In the summer of 1967, Smith and Mapplethorpe meet. They have a one-night stand that turns into an affair. They move in together in a crummy apartment where they both work on their art projects. Though they’re broke and often eat stale cookies for dinner, they are happy because they support each other’s goals to become artists who make money from their art alone.
The author describes Patti Smith and Robert Mapplethorpe’s relationship, which began when they met in the late 1960s. They were both artists who had a lot in common. They supported each other’s work and collaborated on projects together. However, their relationship was sometimes volatile; for example, at one point Mapplethorpe pushed her away because he thought he might be gay. He contracted gonorrhea while traveling to San Francisco for an art show but then returned to New York City with Smith after making a promise not to leave her side until they could stand on their own two feet again by moving into their own apartments. After that, they continued working closely with each other as before, although now they also became involved romantically (Mapplethorpe dated Sam Wagstaff). Eventually Smith published some of her poetry books and recorded songs using guitars and drum machines; she later added backing bands and performed rock-and-roll shows around the country under the name Patti Smith Group. In 1986 Mapplethorpe was diagnosed with AIDS, so his life ended shortly afterward—but not before he took several photographs of Smith that appear on her Dream of Life album cover.
Foreword
Smith starts the book with her friend Robert Mapplethorpe’s death. She was sleeping when he died, but she knew that he had passed away because of his breathing patterns on the phone earlier in the night. Smith goes to her study and looks at a book by Odilon Redon while listening to an opera by Tosca. Later, Mapplethorpe’s youngest brother calls Smith and tells her about Robert’s passing.

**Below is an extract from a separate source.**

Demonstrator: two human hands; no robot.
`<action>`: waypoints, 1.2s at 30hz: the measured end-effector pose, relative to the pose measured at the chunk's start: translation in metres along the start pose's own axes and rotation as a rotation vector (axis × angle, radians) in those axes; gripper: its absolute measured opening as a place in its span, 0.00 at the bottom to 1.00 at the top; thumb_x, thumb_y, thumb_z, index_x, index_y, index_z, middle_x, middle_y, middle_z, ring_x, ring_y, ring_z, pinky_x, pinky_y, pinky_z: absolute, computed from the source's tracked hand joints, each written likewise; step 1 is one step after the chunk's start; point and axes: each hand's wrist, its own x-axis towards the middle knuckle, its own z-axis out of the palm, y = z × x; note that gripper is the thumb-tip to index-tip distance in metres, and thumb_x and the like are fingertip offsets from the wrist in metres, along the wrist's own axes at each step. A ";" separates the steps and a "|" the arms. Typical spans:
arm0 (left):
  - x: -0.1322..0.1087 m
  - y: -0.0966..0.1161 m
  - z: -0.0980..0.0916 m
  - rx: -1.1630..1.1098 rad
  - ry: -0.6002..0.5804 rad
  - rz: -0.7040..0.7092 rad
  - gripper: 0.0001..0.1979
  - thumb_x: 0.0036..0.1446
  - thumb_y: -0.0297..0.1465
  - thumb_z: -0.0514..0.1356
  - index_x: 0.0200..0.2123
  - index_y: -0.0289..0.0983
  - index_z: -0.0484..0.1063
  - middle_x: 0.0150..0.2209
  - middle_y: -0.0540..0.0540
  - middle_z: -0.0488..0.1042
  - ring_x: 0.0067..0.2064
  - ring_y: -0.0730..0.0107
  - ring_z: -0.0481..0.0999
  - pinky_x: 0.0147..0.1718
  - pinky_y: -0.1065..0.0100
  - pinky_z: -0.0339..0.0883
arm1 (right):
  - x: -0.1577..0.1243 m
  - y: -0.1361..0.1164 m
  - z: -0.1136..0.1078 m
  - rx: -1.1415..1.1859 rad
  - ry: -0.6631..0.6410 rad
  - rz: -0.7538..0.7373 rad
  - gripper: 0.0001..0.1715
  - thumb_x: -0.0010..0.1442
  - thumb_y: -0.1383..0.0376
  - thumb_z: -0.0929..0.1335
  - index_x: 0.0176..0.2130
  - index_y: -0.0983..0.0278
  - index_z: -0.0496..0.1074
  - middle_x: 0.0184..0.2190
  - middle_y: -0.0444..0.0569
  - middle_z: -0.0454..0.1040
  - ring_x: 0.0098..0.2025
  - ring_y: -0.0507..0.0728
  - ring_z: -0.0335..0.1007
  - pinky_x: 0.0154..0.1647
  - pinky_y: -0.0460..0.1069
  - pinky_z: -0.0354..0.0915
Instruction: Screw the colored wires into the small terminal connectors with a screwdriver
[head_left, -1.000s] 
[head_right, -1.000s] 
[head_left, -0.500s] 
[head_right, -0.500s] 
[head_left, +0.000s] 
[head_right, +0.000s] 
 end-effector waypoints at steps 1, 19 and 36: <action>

Summary: “Monday’s Children”
Patti Smith was born in 1946 during a snow storm. Her father says she was sick, but he kept her alive by holding her over a hot bathtub. Smith’s mother had another child soon after, and they moved to Philadelphia from Chicago. They lived in temporary housing for soldiers and their families while they waited for their permanent house to be built. As a young girl, Smith liked playing with the neighborhood kids on what they called “The Patch”.
Smith’s mother teaches her a children’s bedtime prayer that asks for God “to keep” the child’s soul. Smith welcomes “the notion of God” as “a presence above us, in continual motion”, but she wonders what the soul is. Her mother agrees to let Smith compose her own nightly prayers, and Smith spends a lot of time sick in bed praying with books and using her imagination. Later, she loves reading more than anything else because it helps expand her sense of imagination through books and stories.